C# TrimStart with string parameter
To trim all occurrences of the (exactly matching) string, you can use something like the following:
TrimStart
public static string TrimStart(this string target, string trimString)
{
if (string.IsNullOrEmpty(trimString)) return target;
string result = target;
while (result.StartsWith(trimString))
{
result = result.Substring(trimString.Length);
}
return result;
}
TrimEnd
public static string TrimEnd(this string target, string trimString)
{
if (string.IsNullOrEmpty(trimString)) return target;
string result = target;
while (result.EndsWith(trimString))
{
result = result.Substring(0, result.Length - trimString.Length);
}
return result;
}
To trim any of the characters in trimChars from the start/end of target (e.g. "foobar'@"@';".TrimEnd(";@'")
will return "foobar"
) you can use the following:
TrimStart
public static string TrimStart(this string target, string trimChars)
{
return target.TrimStart(trimChars.ToCharArray());
}
TrimEnd
public static string TrimEnd(this string target, string trimChars)
{
return target.TrimEnd(trimChars.ToCharArray());
}
TrimStart and TrimEnd takes in an array of chars. This means that you can pass in a string as a char array like this:
var trimChars = " .+-";
var trimmed = myString.TrimStart(trimChars.ToCharArray());
So I don't see the need for an overload that takes a string parameter.

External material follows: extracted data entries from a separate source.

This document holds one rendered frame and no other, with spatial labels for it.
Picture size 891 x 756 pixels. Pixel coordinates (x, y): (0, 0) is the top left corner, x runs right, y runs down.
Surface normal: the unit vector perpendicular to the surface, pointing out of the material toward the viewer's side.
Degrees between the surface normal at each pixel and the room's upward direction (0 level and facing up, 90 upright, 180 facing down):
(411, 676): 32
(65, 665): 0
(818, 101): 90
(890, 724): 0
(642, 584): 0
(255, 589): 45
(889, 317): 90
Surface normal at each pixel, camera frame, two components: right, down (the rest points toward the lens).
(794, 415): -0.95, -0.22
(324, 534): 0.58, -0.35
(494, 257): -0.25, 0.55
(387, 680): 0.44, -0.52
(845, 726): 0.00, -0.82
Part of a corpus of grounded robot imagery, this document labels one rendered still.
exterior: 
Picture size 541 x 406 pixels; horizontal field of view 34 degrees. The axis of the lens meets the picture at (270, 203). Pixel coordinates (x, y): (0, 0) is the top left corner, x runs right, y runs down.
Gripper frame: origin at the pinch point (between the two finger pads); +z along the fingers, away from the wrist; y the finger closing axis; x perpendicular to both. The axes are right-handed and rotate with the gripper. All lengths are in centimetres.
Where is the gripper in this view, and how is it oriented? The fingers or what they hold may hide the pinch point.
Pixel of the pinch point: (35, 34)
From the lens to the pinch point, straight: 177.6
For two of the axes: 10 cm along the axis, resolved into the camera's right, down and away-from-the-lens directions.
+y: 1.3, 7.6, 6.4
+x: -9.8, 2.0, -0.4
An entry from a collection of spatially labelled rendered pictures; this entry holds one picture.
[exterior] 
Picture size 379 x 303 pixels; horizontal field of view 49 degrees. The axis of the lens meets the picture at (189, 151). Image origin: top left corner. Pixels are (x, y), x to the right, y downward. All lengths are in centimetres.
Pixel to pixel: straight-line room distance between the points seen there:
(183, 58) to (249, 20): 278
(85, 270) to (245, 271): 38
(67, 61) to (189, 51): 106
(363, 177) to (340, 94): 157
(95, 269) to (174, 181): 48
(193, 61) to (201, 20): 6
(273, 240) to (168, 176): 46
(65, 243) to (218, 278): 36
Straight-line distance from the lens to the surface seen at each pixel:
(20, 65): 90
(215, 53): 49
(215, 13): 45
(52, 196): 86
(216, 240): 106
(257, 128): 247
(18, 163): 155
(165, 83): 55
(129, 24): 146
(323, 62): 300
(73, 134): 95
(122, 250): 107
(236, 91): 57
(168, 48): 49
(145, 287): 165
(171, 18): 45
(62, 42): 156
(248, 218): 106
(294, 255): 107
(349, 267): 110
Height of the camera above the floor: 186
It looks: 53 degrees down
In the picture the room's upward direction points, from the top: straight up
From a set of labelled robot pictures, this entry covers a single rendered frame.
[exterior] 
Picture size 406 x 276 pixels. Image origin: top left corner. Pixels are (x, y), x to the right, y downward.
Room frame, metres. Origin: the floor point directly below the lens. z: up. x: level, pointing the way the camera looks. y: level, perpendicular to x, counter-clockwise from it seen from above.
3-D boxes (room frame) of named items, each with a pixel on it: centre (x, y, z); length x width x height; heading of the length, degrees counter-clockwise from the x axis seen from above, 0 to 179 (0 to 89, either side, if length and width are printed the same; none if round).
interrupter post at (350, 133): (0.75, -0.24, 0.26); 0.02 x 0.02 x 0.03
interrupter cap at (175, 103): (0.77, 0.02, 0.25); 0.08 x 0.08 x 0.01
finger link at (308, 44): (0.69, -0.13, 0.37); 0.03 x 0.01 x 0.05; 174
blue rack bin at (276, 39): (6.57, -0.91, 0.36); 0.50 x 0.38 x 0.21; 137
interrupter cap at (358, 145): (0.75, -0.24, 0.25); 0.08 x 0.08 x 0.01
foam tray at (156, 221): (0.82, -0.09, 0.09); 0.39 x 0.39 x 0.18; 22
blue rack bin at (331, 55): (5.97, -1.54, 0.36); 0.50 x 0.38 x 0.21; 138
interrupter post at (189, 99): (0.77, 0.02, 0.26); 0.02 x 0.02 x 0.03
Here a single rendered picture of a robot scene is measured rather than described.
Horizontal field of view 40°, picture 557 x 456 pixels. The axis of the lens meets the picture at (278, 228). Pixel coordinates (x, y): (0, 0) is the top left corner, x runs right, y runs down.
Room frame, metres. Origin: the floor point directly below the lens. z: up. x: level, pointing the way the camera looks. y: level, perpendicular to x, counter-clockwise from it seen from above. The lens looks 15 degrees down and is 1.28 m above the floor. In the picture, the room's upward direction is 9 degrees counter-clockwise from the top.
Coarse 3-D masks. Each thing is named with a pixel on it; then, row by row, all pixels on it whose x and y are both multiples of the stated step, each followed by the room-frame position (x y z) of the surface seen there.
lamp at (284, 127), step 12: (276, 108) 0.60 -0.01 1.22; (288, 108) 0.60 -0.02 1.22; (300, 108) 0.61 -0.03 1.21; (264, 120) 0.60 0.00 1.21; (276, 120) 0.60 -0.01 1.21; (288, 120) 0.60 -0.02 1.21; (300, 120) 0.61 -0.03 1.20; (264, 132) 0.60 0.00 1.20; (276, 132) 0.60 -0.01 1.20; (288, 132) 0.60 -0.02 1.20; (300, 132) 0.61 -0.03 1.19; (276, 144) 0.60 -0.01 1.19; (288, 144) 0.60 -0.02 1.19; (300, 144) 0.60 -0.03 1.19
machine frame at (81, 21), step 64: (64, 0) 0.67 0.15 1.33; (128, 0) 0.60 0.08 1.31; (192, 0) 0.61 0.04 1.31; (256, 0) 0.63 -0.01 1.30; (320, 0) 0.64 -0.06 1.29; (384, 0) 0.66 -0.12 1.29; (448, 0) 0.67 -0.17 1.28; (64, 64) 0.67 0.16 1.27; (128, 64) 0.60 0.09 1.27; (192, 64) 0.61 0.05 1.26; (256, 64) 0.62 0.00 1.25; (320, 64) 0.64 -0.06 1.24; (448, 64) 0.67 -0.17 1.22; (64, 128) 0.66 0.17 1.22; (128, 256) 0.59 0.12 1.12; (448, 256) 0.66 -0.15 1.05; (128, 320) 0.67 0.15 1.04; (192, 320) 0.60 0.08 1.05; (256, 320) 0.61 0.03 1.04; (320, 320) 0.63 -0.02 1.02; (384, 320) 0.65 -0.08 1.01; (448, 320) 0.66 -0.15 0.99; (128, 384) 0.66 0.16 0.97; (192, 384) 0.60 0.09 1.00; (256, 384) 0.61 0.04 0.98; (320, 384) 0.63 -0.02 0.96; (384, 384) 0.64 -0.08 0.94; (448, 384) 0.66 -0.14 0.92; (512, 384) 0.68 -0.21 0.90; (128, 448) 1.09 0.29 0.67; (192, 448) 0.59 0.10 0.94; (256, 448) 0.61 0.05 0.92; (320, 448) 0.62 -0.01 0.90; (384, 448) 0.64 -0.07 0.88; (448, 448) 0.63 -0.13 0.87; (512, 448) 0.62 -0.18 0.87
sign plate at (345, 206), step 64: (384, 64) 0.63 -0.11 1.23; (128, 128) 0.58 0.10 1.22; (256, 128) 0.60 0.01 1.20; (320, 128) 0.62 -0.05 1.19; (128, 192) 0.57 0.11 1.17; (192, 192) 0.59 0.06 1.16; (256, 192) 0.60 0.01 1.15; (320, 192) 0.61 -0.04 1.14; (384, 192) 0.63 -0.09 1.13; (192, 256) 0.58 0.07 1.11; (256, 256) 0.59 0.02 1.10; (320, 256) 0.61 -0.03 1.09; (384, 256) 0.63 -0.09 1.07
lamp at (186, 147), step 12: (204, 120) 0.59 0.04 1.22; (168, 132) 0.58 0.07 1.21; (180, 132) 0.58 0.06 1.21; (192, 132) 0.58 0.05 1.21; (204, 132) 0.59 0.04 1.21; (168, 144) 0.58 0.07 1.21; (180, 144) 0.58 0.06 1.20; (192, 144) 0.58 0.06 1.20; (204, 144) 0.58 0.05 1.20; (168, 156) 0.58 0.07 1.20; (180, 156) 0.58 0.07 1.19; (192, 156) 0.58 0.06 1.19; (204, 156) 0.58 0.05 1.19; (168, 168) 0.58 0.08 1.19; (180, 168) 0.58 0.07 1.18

I thought the question was trying to trim a specific string from the start of a larger string.
For instance, if I had the string "hellohellogoodbyehello", if you tried to call TrimStart("hello") you would get back "goodbyehello".
If that is the case, you could use code like the following:
string TrimStart(string source, string toTrim)
{
string s = source;
while (s.StartsWith(toTrim))
{
s = s.Substring(toTrim.Length - 1);
}
return s;
}
This wouldn't be super-efficient if you needed to do a lot of string-trimming, but if its just for a few cases, it is simple and gets the job done.